Hinge Health, a San Francisco-based musculoskeletal (MSK) care service provider, went public on the NYSE in May 2025. The company posted $390 million in revenue for the year 2024 and currently sits at a $3.9B Enterprise Value. Investors include Insight, Tiger Global, and Bessemer Venture Partners.
Women face MSK disorders at ~50% higher rates than men, with the gap widening with age, affecting quality of life, independence, and economic productivity (source). While we don’t have access to Hinge Health’s patient demographic data, we would bet that the majority are women. As MSK disorders disproportionately affect women, we claim Hinge Health in the women’s health vertical.
If public investors reward scaled virtual-care platforms with strong outcomes and predictable reimbursement, we expect capital to flow toward women’s health models that do the same. In short: Hinge Health’s reception won’t just shape MSK comps; it could reset the bar and unlock momentum for the broader women’s health category.
Hinge, founded in 2014, delivers a virtual MSK clinic that lets patients manage acute injuries, chronic pain, and post-operative rehab through app-based exercise therapy, tele-PT, coaching, and motion-sensor-guided programs. The platform integrates with care navigation and claims data to identify eligible members, streamline onboarding, and produce ROI reporting—supporting renewals and expansion into adjacent pathways (pre-/post-op, spine, shoulder, knee, pelvic floor). Hinge sells to large self-insured employers and health plans, typically using a per-employee-per-month structure complemented by case-based fees and outcomes guarantees.

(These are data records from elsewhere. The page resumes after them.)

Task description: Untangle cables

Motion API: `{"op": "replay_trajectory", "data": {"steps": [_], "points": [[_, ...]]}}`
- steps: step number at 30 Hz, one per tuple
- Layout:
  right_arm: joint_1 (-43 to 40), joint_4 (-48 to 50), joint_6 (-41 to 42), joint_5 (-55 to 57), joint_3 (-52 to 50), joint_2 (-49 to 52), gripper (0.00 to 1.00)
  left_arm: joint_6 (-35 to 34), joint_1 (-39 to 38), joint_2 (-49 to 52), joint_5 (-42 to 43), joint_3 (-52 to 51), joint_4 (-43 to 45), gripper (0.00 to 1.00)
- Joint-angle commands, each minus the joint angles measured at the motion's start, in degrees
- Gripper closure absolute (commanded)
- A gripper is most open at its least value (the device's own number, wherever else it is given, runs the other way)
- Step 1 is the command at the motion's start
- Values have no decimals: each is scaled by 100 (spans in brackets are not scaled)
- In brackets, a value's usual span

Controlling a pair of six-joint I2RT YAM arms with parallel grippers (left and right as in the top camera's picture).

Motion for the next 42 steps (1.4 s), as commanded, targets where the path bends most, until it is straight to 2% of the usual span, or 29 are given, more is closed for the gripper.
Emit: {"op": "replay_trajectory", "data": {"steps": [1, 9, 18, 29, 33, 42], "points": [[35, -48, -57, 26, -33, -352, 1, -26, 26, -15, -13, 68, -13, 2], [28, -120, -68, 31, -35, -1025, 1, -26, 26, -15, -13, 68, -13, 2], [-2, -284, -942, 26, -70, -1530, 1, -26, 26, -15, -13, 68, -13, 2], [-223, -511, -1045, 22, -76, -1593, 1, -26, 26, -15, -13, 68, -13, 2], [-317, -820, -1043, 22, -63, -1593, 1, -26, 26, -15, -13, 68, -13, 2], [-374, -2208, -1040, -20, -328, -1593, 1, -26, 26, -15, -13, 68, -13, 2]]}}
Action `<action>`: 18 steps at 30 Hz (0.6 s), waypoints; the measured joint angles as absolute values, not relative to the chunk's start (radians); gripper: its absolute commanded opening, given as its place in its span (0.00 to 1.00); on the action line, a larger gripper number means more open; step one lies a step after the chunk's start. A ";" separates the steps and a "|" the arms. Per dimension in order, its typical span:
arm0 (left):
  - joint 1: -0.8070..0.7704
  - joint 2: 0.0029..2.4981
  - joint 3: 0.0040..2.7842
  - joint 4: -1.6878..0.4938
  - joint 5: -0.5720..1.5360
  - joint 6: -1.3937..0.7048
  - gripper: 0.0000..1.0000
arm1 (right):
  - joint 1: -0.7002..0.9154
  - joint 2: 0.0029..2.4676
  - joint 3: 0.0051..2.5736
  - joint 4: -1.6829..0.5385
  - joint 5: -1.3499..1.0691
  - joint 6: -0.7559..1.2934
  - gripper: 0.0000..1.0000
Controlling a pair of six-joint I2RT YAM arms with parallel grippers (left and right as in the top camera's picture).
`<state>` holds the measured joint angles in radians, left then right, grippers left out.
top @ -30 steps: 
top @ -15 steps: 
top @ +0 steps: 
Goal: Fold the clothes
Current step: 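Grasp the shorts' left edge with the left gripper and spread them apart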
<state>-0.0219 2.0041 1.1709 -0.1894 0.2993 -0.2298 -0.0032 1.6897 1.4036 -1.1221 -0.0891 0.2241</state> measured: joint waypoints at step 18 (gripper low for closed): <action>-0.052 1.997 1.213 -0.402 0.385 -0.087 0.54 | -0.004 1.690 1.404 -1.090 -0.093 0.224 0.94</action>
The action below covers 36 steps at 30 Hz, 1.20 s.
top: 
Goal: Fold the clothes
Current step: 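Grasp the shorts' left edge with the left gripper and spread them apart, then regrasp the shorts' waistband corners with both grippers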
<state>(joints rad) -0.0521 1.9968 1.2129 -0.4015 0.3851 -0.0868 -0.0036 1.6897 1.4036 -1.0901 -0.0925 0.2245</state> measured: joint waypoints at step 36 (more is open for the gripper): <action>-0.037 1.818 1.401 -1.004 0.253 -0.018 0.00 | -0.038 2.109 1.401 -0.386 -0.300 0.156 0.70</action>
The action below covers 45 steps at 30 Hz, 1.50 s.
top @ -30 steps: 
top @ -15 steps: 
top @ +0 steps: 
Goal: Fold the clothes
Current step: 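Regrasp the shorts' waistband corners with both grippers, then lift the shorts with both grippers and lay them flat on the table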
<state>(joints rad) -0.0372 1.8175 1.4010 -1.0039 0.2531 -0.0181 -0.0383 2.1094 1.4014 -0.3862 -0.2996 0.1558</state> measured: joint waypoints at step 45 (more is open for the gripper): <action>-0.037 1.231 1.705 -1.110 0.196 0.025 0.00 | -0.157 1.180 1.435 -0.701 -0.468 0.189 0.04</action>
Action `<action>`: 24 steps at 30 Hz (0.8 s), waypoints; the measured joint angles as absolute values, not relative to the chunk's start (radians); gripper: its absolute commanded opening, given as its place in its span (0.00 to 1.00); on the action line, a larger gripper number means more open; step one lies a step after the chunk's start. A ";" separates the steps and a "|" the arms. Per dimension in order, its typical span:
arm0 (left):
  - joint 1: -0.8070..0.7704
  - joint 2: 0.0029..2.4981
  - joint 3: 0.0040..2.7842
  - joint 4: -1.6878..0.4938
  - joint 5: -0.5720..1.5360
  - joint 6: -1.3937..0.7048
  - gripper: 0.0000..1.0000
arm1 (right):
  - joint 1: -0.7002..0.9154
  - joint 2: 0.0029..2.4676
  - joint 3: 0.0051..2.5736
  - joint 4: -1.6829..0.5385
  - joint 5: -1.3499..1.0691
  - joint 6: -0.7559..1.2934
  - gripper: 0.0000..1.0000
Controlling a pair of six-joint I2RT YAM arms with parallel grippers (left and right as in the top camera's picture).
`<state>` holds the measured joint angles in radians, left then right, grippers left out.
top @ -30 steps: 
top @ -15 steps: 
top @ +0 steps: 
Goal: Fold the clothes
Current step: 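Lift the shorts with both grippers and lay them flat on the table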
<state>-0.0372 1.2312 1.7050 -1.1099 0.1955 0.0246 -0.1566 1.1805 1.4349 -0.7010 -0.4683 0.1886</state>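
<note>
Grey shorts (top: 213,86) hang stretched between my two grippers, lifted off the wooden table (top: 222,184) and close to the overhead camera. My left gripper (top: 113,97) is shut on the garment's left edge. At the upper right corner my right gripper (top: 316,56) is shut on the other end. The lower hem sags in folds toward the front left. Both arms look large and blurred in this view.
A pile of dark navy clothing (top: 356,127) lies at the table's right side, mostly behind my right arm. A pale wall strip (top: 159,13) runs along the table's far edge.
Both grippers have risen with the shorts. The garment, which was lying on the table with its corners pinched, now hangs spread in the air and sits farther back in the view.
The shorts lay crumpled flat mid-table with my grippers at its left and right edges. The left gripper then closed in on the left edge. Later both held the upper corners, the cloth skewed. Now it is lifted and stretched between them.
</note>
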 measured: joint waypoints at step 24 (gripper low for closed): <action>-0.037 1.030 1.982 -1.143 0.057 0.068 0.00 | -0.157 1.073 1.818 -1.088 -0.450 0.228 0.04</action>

This burden is especially acute in women’s health: more than 70% of women experience MSK symptoms from perimenopause through post menopause, and roughly 25% become disabled by these issues—numbers that underscore both the severity of untreated conditions and the limits of current care (source).
That’s precisely where scaled virtual MSK models matter: evidence-based programs delivered through employers and health plans. By meeting women earlier, across prevention, peri-/post-operative care, pelvic floor, and menopause-related pathways, the system can extend not just longevity but health-span.
Innovation in MSK care is necessary to close access gaps for women. We’re already seeing a number of early-stage players rise to meet this need.
Examples of emerging innovation:
- Origin (Amboy Street portfolio company; Series B) — In person and virtual pelvic floor physical therapy care for pregnancy, postpartum, menopause, and sexual health.
- Commons Clinic (Series A) — In-person and virtual wholebody specialty care from advanced orthopedics to whole body preventative health including women’s health, cardiology and weight loss.
- Sword Health (Series E) — Virtual solutions for muscle and joint pain, pelvic health conditions, movement health, and mental health.
With a growing market and persistent challenges in MSK care, innovations like these will be key to improving patient outcomes.